= Task item =
Reproduce the data in its entirety, exactly as supplied.

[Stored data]
Content starts
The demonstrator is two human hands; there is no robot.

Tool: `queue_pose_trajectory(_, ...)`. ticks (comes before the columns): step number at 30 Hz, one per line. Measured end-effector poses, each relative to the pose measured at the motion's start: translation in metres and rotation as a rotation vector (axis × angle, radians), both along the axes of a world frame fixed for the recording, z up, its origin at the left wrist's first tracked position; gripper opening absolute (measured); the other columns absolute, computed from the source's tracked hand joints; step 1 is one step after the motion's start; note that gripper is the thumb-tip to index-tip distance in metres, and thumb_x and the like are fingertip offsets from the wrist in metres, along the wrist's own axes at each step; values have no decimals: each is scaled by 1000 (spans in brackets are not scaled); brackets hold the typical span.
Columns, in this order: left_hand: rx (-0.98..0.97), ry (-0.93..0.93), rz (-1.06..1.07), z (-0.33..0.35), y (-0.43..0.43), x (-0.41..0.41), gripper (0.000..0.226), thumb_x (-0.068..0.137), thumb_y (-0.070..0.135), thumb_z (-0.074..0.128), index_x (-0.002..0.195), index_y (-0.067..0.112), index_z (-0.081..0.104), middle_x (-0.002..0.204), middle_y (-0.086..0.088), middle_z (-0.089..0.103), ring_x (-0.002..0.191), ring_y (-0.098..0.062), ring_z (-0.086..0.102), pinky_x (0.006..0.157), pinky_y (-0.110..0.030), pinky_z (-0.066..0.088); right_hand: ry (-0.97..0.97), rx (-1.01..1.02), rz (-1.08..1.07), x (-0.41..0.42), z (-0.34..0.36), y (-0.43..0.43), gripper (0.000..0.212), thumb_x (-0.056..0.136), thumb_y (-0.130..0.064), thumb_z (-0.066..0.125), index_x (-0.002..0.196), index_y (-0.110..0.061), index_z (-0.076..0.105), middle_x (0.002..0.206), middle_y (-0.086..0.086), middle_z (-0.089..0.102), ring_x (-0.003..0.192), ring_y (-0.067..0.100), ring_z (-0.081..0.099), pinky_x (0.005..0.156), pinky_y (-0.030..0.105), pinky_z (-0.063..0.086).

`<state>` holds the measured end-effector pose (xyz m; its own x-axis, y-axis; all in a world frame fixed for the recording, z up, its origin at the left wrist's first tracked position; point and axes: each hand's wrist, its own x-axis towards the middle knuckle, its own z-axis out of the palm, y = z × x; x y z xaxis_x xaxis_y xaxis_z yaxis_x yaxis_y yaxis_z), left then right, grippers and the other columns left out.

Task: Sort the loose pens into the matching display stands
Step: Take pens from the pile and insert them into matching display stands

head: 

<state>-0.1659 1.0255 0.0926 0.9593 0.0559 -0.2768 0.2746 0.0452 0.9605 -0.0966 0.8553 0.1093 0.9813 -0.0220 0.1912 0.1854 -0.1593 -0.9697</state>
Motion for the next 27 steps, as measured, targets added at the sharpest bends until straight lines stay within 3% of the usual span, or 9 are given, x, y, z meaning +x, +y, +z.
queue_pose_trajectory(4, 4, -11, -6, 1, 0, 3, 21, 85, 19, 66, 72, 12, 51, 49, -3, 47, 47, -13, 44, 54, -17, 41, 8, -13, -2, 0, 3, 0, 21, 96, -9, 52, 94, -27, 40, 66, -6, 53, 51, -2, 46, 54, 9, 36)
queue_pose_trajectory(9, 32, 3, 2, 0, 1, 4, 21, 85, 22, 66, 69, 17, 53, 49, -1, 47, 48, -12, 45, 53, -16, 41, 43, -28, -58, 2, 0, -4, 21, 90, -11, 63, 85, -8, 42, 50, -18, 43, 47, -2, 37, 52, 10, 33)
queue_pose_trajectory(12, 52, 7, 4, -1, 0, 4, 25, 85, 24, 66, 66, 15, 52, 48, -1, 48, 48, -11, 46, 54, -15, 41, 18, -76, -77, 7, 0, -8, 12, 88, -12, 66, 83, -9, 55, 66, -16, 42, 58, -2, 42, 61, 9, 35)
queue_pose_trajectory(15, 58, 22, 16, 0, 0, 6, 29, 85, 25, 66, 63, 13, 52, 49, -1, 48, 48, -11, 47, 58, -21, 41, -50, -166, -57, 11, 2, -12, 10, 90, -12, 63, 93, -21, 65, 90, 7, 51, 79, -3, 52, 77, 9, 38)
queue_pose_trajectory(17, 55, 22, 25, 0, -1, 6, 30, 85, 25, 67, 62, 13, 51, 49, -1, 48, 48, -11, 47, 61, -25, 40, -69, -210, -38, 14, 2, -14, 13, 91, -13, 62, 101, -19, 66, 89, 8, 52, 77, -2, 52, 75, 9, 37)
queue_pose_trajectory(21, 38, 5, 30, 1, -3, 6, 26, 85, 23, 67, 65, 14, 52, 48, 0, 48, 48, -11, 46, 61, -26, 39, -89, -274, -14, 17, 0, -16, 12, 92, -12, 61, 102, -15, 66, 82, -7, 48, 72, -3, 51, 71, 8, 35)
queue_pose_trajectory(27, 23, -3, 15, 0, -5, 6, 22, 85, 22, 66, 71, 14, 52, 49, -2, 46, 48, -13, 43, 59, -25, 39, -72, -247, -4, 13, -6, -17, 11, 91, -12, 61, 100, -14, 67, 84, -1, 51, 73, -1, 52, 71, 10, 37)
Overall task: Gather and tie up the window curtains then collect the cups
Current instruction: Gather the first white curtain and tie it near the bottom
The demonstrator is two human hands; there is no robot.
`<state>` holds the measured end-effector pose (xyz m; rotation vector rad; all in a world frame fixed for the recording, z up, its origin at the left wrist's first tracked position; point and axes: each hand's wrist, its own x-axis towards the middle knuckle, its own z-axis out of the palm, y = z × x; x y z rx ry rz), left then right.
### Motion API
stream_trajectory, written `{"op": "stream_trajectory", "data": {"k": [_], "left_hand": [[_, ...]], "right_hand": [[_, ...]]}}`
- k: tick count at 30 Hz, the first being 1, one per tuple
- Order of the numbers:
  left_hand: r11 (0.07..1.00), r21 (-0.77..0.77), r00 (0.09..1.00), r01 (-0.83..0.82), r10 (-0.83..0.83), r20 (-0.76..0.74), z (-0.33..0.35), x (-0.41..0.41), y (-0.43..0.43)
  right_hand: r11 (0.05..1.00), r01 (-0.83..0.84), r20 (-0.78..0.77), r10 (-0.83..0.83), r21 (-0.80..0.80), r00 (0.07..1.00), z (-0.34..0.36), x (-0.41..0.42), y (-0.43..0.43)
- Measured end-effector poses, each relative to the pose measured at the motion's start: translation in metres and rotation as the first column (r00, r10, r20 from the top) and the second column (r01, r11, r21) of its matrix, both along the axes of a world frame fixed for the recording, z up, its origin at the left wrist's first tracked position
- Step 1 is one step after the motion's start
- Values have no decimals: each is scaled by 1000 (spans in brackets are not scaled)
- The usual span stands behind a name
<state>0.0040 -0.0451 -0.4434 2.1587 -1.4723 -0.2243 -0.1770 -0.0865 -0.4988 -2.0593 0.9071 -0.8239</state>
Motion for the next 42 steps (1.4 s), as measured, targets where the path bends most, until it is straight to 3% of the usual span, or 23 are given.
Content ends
= Problem solution =
The demonstrator is two human hands; there is no robot.

Tool: `queue_pose_trajectory(_, ...)`. ticks (comes before the columns): step number at 30 Hz, one per line. Measured end-effector poses, each relative to the pose measured at the motion's start: translation in metres and rotation as a rotation vector (axis × angle, radians), both along the axes of a world frame fixed for the recording, z up, its origin at the left wrist's first tracked position; gripper opening absolute (measured); the other columns absolute, computed from the source's tracked hand joints; step 1 is one step after the motion's start; note that gripper is the thumb-tip to index-tip distance in metres, and thumb_x and the like are fingertip offsets from the wrist in metres, along the wrist's own axes at each step; values have no decimals: each is scaled by 1000 (spans in brackets are not scaled); brackets hold the typical span.
Columns, in this order: left_hand: rx (-0.98..0.97), ry (-0.93..0.93), rz (-1.06..1.07), z (-0.33..0.35), y (-0.43..0.43), x (-0.41..0.41), gripper (0.000..0.226), thumb_x (-0.068..0.137), thumb_y (-0.070..0.135), thumb_z (-0.074..0.128), index_x (-0.002..0.195), index_y (-0.067..0.112), index_z (-0.081..0.104), middle_x (-0.002..0.204), middle_y (-0.086..0.088), middle_z (-0.089..0.103), ring_x (-0.002..0.191), ring_y (-0.098..0.062), ring_z (-0.086..0.102), pinky_x (0.006..0.157), pinky_y (-0.110..0.030), pinky_z (-0.066..0.088); right_hand: ry (-0.97..0.97), rx (-1.01..1.02), rz (-1.08..1.07), x (-0.41..0.42), z (-0.34..0.36), y (-0.43..0.43), gripper (0.000..0.212), thumb_x (-0.056..0.136), thumb_y (-0.130..0.064), thumb_z (-0.066..0.125), index_x (-0.002..0.196), index_y (-0.110..0.061), index_z (-0.076..0.105), middle_x (0.002..0.206), middle_y (-0.086..0.086), middle_z (-0.089..0.102), ring_x (-0.003..0.192), ring_y (-0.067..0.100), ring_z (-0.081..0.099), pinky_x (0.005..0.156), pinky_y (-0.030..0.105), pinky_z (-0.063..0.086).

`<state>` holds the measured end-effector pose (xyz m; its own x-axis, y-axis; all in a world frame fixed for the recording, z up, its origin at the left wrist's first tracked position; point and axes: each hand's wrist, its own x-axis towards the middle knuckle, its own z-axis out of the palm, y = z × x; x y z xaxis_x xaxis_y xaxis_z yaxis_x yaxis_y yaxis_z), left then right, grippers and the other columns left out.

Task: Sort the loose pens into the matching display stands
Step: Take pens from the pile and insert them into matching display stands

head: 

<state>-0.1659 1.0255 0.0926 0.9593 0.0559 -0.2768 0.2746 0.0452 0.9605 -0.0966 0.8553 0.1093 0.9813 -0.0220 0.1912 0.1854 -0.1593 -0.9697</state>
Motion for the next 27 steps, as measured, targets added at the sharpest bends until straight lines stay within 3% of the usual span, or 9 are given, x, y, z meaning +x, +y, +z.
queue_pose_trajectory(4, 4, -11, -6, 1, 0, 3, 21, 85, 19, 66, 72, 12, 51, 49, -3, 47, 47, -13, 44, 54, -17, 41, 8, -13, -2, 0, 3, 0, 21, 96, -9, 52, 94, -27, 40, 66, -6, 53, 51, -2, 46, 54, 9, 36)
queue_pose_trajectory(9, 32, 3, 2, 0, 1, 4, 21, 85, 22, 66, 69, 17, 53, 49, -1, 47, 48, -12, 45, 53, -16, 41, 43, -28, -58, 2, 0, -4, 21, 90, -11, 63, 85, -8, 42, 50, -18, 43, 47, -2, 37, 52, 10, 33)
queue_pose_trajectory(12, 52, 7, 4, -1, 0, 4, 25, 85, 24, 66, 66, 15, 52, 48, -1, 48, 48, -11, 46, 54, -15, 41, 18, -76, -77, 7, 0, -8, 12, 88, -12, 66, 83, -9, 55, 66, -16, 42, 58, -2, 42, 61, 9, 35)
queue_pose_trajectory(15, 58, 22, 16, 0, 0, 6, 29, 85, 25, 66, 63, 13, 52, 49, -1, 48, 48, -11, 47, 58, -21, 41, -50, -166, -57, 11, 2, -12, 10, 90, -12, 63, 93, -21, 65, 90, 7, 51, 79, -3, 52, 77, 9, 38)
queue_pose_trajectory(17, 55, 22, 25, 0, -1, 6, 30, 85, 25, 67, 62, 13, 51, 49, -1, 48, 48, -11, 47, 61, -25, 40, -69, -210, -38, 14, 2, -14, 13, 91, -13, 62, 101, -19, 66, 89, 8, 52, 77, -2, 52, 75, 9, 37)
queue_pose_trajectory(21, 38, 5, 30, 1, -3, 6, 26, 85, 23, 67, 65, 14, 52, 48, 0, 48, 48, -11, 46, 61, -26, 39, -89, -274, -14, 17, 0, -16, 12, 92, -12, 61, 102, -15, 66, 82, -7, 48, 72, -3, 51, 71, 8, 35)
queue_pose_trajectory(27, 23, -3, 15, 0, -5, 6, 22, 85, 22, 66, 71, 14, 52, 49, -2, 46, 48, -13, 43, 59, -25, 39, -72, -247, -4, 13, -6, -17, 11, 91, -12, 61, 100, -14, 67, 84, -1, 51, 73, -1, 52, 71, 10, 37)
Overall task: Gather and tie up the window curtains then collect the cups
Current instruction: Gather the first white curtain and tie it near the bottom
The demonstrator is two human hands; there is no robot.
`<state>` holds the measured end-effector pose (xyz m; rotation vector rad; all in a world frame fixed for the recording, z up, its origin at the left wrist's first tracked position; point and axes: each hand's wrist, its own x-axis towards the middle knuckle, its own z-axis out of the palm, y = z × x; x y z rx ry rz), left then right.
### Motion API
stream_trajectory, written `{"op": "stream_trajectory", "data": {"k": [_], "left_hand": [[_, ...]], "right_hand": [[_, ...]]}}`
- k: tick count at 30 Hz, the first being 1, one per tuple
- Order of the numbers:
  left_hand: r11 (0.07..1.00), r21 (-0.77..0.77), r00 (0.09..1.00), r01 (-0.83..0.82), r10 (-0.83..0.83), r20 (-0.76..0.74), z (-0.33..0.35), x (-0.41..0.41), y (-0.43..0.43)
  right_hand: r11 (0.05..1.00), r01 (-0.83..0.84), r20 (-0.78..0.77), r10 (-0.83..0.83), r21 (-0.80..0.80), r00 (0.07..1.00), z (-0.34..0.36), x (-0.41..0.42), y (-0.43..0.43)
- Measured end-effector poses, each relative to the pose measured at the motion's start: translation in metres and rotation as the first column (r00, r10, r20 from the top) and the second column (r01, r11, r21) of its matrix, both along the axes of a world frame fixed for the recording, z up, its origin at the left wrist's first tracked position
- Step 1 is one step after the motion's start
- Values have no decimals: each is scaled by 1000 (spans in brackets are not scaled)
- The usual span stands behind a name
<state>0.0040 -0.0451 -0.4434 2.1587 -1.4723 -0.2243 -0.1770 -0.0865 -0.4988 -2.0593 0.9071 -0.8239</state>
Motion for the next 42 steps (1.4 s), as measured, targets where the path bends most, until it is straight to 3% of the usual span, or 23 are given.

The answer given above is complete.